Assigned task: In the entries that follow, how many lines include the string "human"? The answer is the number only.
[[ Data for processing, beginning ]]
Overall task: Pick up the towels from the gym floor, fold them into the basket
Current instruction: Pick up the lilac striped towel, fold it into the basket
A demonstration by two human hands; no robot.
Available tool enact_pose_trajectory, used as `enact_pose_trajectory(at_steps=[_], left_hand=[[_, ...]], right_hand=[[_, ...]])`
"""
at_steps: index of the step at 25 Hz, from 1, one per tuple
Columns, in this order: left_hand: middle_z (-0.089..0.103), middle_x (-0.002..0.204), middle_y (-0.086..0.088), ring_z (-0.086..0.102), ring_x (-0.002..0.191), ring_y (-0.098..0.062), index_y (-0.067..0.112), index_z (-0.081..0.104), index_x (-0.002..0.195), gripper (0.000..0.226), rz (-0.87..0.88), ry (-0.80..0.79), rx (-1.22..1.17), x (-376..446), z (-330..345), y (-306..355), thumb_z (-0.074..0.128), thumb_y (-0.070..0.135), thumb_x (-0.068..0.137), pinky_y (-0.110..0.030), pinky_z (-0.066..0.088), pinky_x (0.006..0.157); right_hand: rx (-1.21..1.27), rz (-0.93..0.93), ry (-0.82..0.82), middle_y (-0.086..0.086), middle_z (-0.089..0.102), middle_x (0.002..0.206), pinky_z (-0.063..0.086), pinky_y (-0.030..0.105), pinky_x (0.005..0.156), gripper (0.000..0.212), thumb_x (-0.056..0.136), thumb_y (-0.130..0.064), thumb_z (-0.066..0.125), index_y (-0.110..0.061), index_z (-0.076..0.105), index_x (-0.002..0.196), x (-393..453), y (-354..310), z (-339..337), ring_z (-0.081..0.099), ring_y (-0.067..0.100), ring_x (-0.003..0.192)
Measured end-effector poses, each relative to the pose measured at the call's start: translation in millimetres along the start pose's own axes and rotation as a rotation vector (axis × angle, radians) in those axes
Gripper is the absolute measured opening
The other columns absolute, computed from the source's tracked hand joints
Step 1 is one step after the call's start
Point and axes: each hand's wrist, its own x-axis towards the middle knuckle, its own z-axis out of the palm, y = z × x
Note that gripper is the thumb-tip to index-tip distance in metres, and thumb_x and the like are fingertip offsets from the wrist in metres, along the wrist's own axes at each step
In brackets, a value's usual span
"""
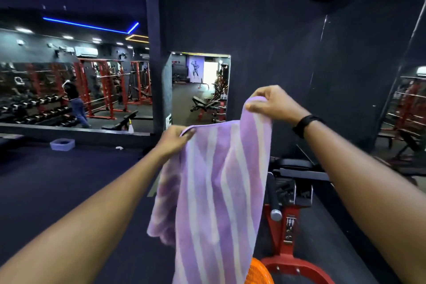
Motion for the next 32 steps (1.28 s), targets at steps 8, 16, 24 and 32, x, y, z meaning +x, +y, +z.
enact_pose_trajectory(at_steps=[8,16,24,32], left_hand=[[0.044,0.048,0.015,0.033,0.052,0.003,0.022,0.058,0.059,0.031,0.289,-0.159,-0.019,48,23,30,0.065,0.024,0.089,-0.02,0.025,0.05],[0.062,0.07,-0.004,0.06,0.075,-0.023,0.021,0.058,0.062,0.016,-0.081,-0.098,0.429,66,-4,-73,0.066,0.009,0.069,-0.023,0.037,0.059],[0.053,0.069,-0.008,0.05,0.071,-0.021,0.011,0.059,0.069,0.033,-0.36,-0.177,-0.047,86,-21,-119,0.06,0.036,0.089,-0.028,0.036,0.06],[0.065,0.059,-0.003,0.06,0.042,-0.005,0.005,0.061,0.083,0.008,-0.505,-0.215,-0.874,103,1,-32,0.061,0.006,0.091,-0.018,0.053,0.045]], right_hand=[[-0.089,-0.114,-0.331,0.0,0.053,0.067,0.035,0.024,0.053,0.027,0.082,-0.03,0.074,-0.018,0.056,0.066,25,7,88,0.042,0.01,0.059],[-0.154,0.037,0.01,0.009,0.043,0.063,0.029,0.017,0.05,0.025,0.084,-0.011,0.058,-0.002,0.05,0.062,58,16,73,0.033,0.017,0.064],[-0.08,0.335,0.491,0.009,0.039,0.058,0.034,0.036,0.058,0.024,0.082,-0.012,0.05,-0.011,0.039,0.06,83,24,71,0.038,0.03,0.069],[0.189,0.366,-0.219,0.007,0.042,0.064,0.049,0.022,0.039,0.018,0.094,-0.009,0.055,-0.008,0.051,0.076,86,-12,131,0.048,0.011,0.036]])
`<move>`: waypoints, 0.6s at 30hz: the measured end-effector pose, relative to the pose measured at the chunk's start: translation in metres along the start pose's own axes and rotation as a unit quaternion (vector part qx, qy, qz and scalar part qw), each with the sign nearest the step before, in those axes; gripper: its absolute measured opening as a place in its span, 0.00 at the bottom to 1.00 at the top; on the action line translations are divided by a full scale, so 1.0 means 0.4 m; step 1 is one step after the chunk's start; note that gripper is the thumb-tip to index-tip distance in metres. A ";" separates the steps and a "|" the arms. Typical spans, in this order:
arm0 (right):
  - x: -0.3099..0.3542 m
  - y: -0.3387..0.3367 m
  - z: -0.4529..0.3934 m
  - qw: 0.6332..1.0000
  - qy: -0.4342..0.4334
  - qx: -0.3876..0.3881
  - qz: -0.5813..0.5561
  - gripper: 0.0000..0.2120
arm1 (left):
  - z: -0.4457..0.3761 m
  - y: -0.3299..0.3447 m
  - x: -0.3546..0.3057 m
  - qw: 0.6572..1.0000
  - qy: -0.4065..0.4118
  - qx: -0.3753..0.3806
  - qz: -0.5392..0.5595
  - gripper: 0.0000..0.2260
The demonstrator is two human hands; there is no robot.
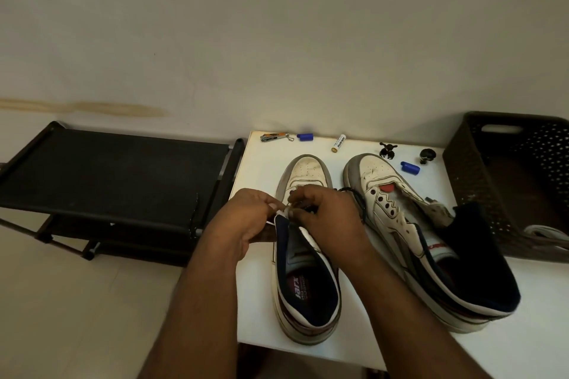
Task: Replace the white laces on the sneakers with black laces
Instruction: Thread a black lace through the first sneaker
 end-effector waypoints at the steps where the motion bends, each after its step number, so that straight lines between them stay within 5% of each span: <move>1: -0.007 0.002 -0.002 1.000 0.009 0.015 -0.016 0.13 | 0.000 0.002 0.003 1.000 0.001 0.002 -0.009 0.09; 8: -0.001 0.003 0.000 0.998 -0.019 0.055 -0.016 0.14 | -0.026 -0.019 -0.005 0.988 0.092 -0.103 -0.063 0.06; 11: -0.007 -0.001 0.000 0.998 -0.013 0.056 -0.014 0.14 | 0.013 -0.063 -0.049 0.962 0.172 -0.190 0.090 0.07; 14: -0.012 0.001 0.000 0.999 -0.010 0.048 0.001 0.13 | 0.070 -0.146 -0.096 0.838 0.259 -0.242 0.416 0.10; 16: -0.017 -0.001 -0.001 0.999 -0.008 0.041 0.005 0.12 | 0.091 -0.184 -0.102 0.757 0.281 -0.239 0.539 0.08; 18: -0.022 0.001 -0.002 0.999 -0.006 0.045 0.010 0.11 | 0.091 -0.212 -0.076 0.756 0.265 -0.292 0.523 0.04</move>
Point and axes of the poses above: each hand's wrist, its own z-axis away from the middle knuckle, its own y-axis out of the palm, x = y × z, the point moved 8 cm from there along -z, towards the middle knuckle, and after that the axes turned 13 degrees about z, right-handed, at the moved point
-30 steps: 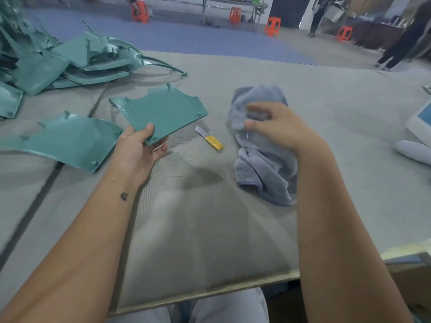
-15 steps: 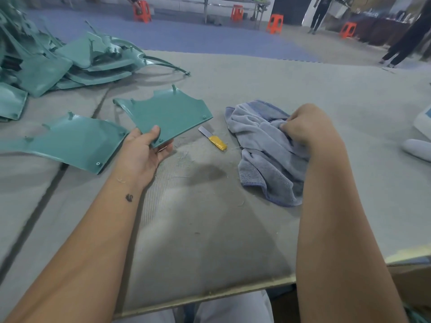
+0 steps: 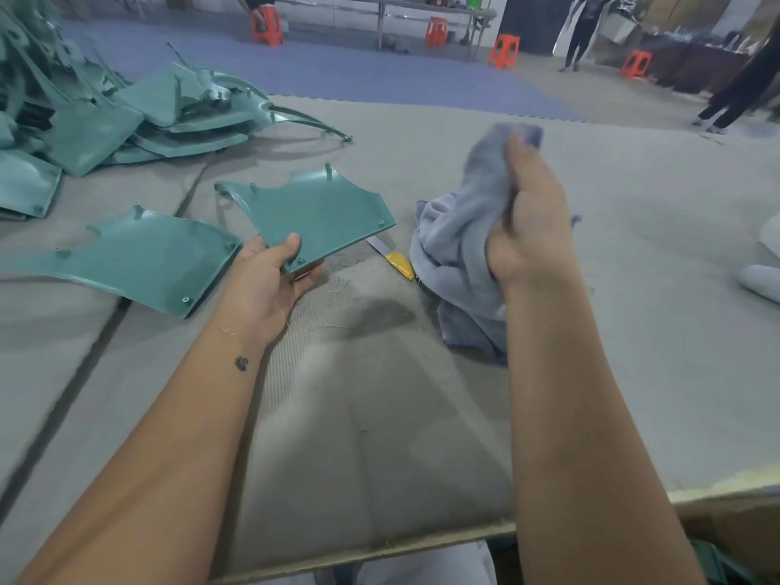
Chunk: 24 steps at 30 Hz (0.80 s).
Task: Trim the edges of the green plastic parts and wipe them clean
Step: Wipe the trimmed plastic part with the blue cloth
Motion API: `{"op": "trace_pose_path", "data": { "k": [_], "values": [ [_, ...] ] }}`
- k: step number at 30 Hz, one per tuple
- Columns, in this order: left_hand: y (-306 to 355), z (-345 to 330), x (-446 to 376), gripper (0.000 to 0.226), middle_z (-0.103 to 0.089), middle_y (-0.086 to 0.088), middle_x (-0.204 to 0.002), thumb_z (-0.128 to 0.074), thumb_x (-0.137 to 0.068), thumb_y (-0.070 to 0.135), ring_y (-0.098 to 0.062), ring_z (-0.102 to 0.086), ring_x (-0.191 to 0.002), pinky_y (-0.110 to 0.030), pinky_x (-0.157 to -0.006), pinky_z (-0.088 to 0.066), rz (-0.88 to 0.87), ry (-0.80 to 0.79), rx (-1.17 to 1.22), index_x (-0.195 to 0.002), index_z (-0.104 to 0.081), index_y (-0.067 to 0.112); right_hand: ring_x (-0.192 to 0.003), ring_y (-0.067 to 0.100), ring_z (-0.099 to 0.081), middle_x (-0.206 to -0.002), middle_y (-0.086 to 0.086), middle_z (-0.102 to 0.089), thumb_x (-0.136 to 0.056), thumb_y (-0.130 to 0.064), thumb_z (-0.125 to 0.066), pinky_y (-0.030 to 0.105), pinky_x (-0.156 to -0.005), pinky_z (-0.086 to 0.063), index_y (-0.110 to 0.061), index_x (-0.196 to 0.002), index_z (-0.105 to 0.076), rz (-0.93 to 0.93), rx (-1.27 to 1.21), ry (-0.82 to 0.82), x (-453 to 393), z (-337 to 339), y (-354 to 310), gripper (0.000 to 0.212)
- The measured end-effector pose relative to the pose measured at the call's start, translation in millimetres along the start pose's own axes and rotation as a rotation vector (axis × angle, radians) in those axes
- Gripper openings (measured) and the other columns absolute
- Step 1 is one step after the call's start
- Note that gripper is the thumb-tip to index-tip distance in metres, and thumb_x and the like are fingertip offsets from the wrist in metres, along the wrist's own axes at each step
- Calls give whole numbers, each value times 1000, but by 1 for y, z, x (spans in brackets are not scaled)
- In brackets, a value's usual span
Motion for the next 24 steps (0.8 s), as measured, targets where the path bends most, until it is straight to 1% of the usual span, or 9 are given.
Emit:
{"op": "trace_pose_path", "data": {
  "k": [3,6,9,12,16,19,21,22,24],
  "values": [
    [0,0,0,20,-74,5,-77,-45,-99,3,-11,-67,-61,-24,-57,-57,6,0,6,-98,-60,17,-75,19,-51,-88,8,-56,-102,-41,-37,26,-68,-38,-13,-96,-60,-98,665,-188,2,-9,14,36],
    [0,1,0,21,-75,5,-78,-45,-99,3,-11,-69,-63,-24,-57,-57,9,8,14,-98,-60,18,-80,20,-65,-87,6,-71,-98,-43,-43,22,-67,-46,-6,-94,-71,-275,1213,-253,10,-2,23,47],
    [0,0,0,21,-75,5,-77,-45,-99,2,-10,-69,-62,-24,-57,-56,3,0,19,-97,-60,17,-81,23,-67,-79,7,-72,-96,-44,-48,28,-70,-52,-6,-80,-71,-297,1168,-126,17,14,27,47],
    [0,0,-1,21,-75,6,-77,-45,-99,3,-11,-69,-61,-24,-57,-56,4,5,8,-97,-60,18,-82,28,-69,-76,8,-74,-96,-45,-44,40,-87,-54,-11,-68,-71,-241,1135,33,20,28,32,52],
    [0,1,0,22,-74,4,-81,-45,-99,3,-11,-68,-62,-24,-56,-56,5,12,14,-98,-60,19,-66,19,-63,-58,2,-68,-98,-54,-26,27,-62,-45,-12,-52,-67,-174,1014,282,25,36,28,75],
    [0,2,0,22,-71,0,-91,-46,-99,3,-11,-68,-64,-24,-58,-56,9,17,18,-101,-60,19,-57,9,-45,-58,-8,-50,-98,-46,-38,25,-49,-25,-17,-63,-53,183,1232,589,29,41,14,49],
    [0,2,0,21,-71,-1,-95,-46,-99,3,-11,-69,-66,-24,-58,-56,13,18,16,-102,-60,19,-58,8,-41,-65,-11,-45,-95,-26,-45,25,-48,-24,-15,-89,-55,338,1248,671,30,47,4,17],
    [0,2,-1,21,-71,-1,-95,-46,-99,3,-11,-69,-67,-24,-58,-56,15,19,12,-102,-60,19,-60,7,-41,-70,-12,-45,-90,-15,-44,24,-49,-25,-18,-108,-52,344,1243,649,29,49,1,19],
    [0,2,-1,22,-71,-1,-95,-46,-99,3,-12,-69,-68,-25,-59,-56,17,17,4,-102,-61,19,-68,7,-46,-84,-14,-48,-80,-6,-41,24,-54,-32,-34,-134,-40,237,1273,433,26,52,0,61]
  ]
}}
Point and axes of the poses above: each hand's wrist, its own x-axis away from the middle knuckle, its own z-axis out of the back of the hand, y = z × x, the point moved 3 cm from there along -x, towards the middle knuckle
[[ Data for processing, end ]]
Reply: 2